*DIRECTIONS FOR THIS TASK:* Leave out the pictures and output the data verbatim.

(SUPPLIED DATA begins)

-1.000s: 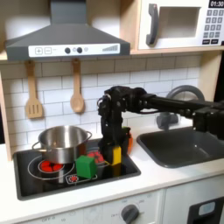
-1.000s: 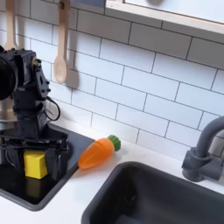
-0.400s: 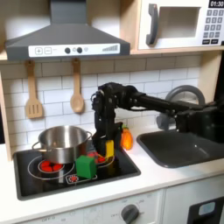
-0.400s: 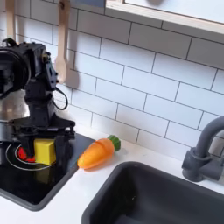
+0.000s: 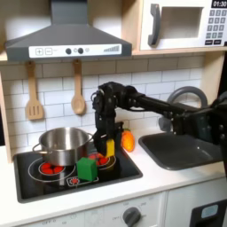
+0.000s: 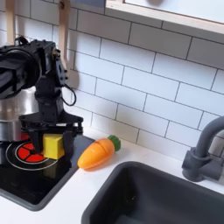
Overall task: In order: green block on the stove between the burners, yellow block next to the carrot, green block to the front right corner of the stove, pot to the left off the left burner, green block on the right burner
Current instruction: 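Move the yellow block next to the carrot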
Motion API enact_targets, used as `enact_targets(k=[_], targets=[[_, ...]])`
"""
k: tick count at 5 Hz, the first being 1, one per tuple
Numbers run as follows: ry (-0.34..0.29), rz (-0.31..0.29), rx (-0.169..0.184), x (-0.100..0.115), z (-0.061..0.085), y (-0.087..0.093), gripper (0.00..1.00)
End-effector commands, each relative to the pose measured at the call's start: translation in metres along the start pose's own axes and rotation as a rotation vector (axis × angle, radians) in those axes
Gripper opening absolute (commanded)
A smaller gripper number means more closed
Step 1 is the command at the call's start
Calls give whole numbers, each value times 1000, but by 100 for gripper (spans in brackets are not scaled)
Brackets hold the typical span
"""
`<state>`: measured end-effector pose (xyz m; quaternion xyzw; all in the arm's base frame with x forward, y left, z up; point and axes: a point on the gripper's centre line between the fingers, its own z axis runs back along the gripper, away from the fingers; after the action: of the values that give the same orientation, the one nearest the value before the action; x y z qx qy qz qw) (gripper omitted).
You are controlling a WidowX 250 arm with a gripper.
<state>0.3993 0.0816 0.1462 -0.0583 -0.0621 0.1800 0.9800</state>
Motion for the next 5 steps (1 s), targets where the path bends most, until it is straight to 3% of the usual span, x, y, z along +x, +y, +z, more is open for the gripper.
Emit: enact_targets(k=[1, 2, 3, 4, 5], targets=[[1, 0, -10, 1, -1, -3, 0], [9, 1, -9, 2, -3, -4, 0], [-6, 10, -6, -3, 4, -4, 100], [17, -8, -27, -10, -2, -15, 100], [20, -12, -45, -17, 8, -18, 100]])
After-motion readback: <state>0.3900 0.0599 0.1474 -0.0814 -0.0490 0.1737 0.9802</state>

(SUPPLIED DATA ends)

*ANSWER SPACE:*
-1.000s: 
-1.000s: 
-0.400s: 
-0.400s: 
+0.000s: 
+0.000s: 
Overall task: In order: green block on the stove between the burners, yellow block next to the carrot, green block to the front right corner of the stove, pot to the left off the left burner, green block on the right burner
Current instruction: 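Move the yellow block next to the carrot
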Motion API enact_targets, used as `enact_targets(k=[_], targets=[[_, ...]])`
"""
k: tick count at 5 Hz, the first being 1, one per tuple
Numbers run as follows: ry (-0.34..0.29), rz (-0.31..0.29), rx (-0.169..0.184), x (-0.100..0.115), z (-0.061..0.085), y (-0.087..0.093), gripper (0.00..1.00)
End-effector commands, each relative to the pose measured at the call's start: translation in metres along the start pose's own axes and rotation as a rotation vector (axis × angle, radians) in those axes
Gripper opening absolute (commanded)
A smaller gripper number means more closed
Step 1 is the command at the call's start
Calls give whole numbers, each value times 1000, but by 100 for gripper (spans in brackets are not scaled)
Brackets hold the typical span
"""
`<state>`: measured end-effector pose (xyz m; quaternion xyzw; all in the arm's base frame with x forward, y left, z up; point and axes: a point on the gripper's centre line between the fingers, its own z axis runs back along the gripper, away from the fingers; after the action: of the values that give the same orientation, the one nearest the value before the action; x y z qx qy qz qw) (gripper omitted).
You are controlling a WidowX 250 arm with a gripper.
<state>0.3993 0.0816 0.1462 -0.0583 -0.0621 0.1800 0.9800</state>
Motion for the next 5 steps (1 s), targets where the path bends most, until it is straight to 3% of the usual span, x, y, z along +x, +y, +z, more is open for the gripper.
Emit: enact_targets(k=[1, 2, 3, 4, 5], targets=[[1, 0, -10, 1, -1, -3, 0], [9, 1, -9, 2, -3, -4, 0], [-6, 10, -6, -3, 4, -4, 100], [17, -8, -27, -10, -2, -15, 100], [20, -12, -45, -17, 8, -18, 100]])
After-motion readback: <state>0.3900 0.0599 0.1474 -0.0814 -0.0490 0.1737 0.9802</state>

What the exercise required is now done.